• _What is required_
Working from the listing below, set down every line exactly.

• _Information shown_

········

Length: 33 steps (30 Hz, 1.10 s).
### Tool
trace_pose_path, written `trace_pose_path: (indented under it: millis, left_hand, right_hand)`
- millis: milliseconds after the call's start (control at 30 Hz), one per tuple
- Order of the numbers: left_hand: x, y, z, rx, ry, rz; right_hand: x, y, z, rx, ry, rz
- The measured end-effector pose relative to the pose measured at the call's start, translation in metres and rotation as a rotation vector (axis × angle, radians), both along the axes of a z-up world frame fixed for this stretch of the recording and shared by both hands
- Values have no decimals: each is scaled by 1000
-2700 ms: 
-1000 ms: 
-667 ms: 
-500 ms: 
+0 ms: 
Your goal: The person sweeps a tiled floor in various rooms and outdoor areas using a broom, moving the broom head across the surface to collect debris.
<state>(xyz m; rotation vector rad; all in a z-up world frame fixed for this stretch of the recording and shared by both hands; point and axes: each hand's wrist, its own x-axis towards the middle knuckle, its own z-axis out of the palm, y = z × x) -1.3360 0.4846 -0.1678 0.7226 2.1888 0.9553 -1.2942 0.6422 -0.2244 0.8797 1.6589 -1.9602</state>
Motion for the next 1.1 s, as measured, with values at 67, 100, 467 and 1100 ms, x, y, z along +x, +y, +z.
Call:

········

• _Task response_
Length: 33 steps (30 Hz, 1.10 s).
### Tool
trace_pose_path, written `trace_pose_path: (indented under it: millis, left_hand, right_hand)`
- millis: milliseconds after the call's start (control at 30 Hz), one per tuple
- Order of the numbers: left_hand: x, y, z, rx, ry, rz; right_hand: x, y, z, rx, ry, rz
- The measured end-effector pose relative to the pose measured at the call's start, translation in metres and rotation as a rotation vector (axis × angle, radians), both along the axes of a z-up world frame fixed for this stretch of the recording and shared by both hands
- Values have no decimals: each is scaled by 1000
-2700 ms: 
-1000 ms: 
-667 ms: 
-500 ms: 
+0 ms: 
Your goal: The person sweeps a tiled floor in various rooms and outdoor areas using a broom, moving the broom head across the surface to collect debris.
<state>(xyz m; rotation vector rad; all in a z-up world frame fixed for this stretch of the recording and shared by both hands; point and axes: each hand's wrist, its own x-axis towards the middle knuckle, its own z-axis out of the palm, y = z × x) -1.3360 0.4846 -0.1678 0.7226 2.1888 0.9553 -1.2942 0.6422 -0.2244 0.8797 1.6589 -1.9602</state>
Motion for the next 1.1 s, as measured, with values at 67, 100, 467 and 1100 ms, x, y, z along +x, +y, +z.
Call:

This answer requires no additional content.